Before jumping to another point, let's close down your original issue. Since you didn't mention, I assume that you agree with the following, right?

        "You cannot defeat a DualQ" (at least no more than a single Q)


>> But that's exactly the problem.  Single queue AQM does not isolate L4S traffic from "classic" traffic, so the latter suffers from the former's relative aggression in the face of AQM activity.

With L4S a single queue can differentiate between Classic and L4S traffic. That's why it knows exactly how to treat the traffic. For Non-ECT and ECT(0) square the probability, and for ECT(1) don't square, and it works exactly like a DualQ, but then without the latency isolation. Both types get the same throughput, AND delay. See the PI2 paper, which is exactly about a single Q.

I agree you cannot isolate in a single Q, and this is why L4S is better than SCE, because it tells the AQM what to do, even if it has a single Q. SCE needs isolation, L4S not.
We tried years ago similar things like needed for SCE, and found that it can't work.
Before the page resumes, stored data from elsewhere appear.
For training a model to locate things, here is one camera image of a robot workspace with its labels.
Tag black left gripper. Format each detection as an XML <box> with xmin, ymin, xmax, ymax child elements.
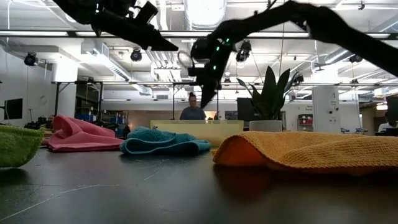
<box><xmin>91</xmin><ymin>11</ymin><xmax>180</xmax><ymax>52</ymax></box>

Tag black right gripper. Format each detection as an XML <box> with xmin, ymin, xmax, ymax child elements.
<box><xmin>188</xmin><ymin>36</ymin><xmax>237</xmax><ymax>109</ymax></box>

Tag blue microfiber towel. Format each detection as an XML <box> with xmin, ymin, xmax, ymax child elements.
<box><xmin>119</xmin><ymin>126</ymin><xmax>212</xmax><ymax>156</ymax></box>

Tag orange microfiber towel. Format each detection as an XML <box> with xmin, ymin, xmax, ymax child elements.
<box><xmin>212</xmin><ymin>130</ymin><xmax>398</xmax><ymax>177</ymax></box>

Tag pink microfiber towel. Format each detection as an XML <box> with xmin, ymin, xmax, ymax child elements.
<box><xmin>42</xmin><ymin>114</ymin><xmax>125</xmax><ymax>153</ymax></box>

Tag green microfiber towel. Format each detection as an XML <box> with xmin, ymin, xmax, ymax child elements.
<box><xmin>0</xmin><ymin>124</ymin><xmax>46</xmax><ymax>169</ymax></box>

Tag yellow-green plastic bin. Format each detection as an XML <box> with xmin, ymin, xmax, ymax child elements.
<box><xmin>150</xmin><ymin>119</ymin><xmax>245</xmax><ymax>147</ymax></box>

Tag black monitor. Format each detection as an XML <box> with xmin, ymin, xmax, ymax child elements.
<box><xmin>236</xmin><ymin>97</ymin><xmax>256</xmax><ymax>128</ymax></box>

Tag potted plant in white pot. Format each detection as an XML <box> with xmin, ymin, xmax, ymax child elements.
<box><xmin>236</xmin><ymin>65</ymin><xmax>301</xmax><ymax>133</ymax></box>

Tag red shelf unit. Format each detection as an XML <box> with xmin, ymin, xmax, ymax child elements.
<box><xmin>297</xmin><ymin>113</ymin><xmax>314</xmax><ymax>133</ymax></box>

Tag white pillar with signs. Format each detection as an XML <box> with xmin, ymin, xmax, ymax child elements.
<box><xmin>312</xmin><ymin>85</ymin><xmax>342</xmax><ymax>134</ymax></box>

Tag black table mat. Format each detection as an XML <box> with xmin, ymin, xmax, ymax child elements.
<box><xmin>0</xmin><ymin>146</ymin><xmax>398</xmax><ymax>224</ymax></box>

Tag silver ceiling duct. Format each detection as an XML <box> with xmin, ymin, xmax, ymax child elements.
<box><xmin>183</xmin><ymin>0</ymin><xmax>228</xmax><ymax>32</ymax></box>

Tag dark wall screen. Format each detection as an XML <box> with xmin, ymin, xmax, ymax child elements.
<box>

For throughput fairness you need the squared relation between the 2 signals, but with SCE, you need to apply both signals in parallel, because you don't know the sender type. 
	- So either the sender needs to ignore CE if it gets SCE, or ignore SCE if you get CE. The first is dangerous if you have multiple bottlenecks, and the second is defeating the purpose of SCE. Any other combination leads to unfairness (double response).
	- you separate the signals in queue dept, first applying SCE and later CE, as you originally proposed, but that results in starvation for SCE.
	- you only can apply SCE less than CE, but that makes it useless, as it creates a bigger queue for SCE, and CE would kick in first anyway.

Add on top that SCE makes it impossible to use DualQ, as you cannot differentiate the traffic types.
So this is why I think L4S is the best solution. Why would you try an alternative if it cannot work?

Koen.



-----Original Message-----
From: Jonathan Morton <chromatix99 at gmail.com> 
Sent: Thursday, July 4, 2019 4:03 PM
To: De Schepper, Koen (Nokia - BE/Antwerp) <koen.de_schepper at nokia-bell-labs.com>
Cc: Bob Briscoe <ietf at bobbriscoe.net>; ecn-sane at lists.bufferbloat.net; tsvwg at ietf.org
Subject: Re: [tsvwg] [Ecn-sane] Comments on L4S drafts

> On 4 Jul, 2019, at 4:43 pm, De Schepper, Koen (Nokia - BE/Antwerp) <koen.de_schepper at nokia-bell-labs.com> wrote:
> 
> So conclusion:   a DualQ works exactly the same as any other single Q AQM supporting ECN !!
> Try it, and you'll see...

But that's exactly the problem.  Single queue AQM does not isolate L4S traffic from "classic" traffic, so the latter suffers from the former's relative aggression in the face of AQM activity.  This isolation is the very reason why something like DualQ is proposed, so the fact that it can be defeated into this degraded single-queue mode is a genuine problem.

May I direct you to our LFQ draft, published yesterday, for what we consider to be a much more robust approach, yet with similar hardware requirements to DualQ?  I'd be interested in hearing feedback.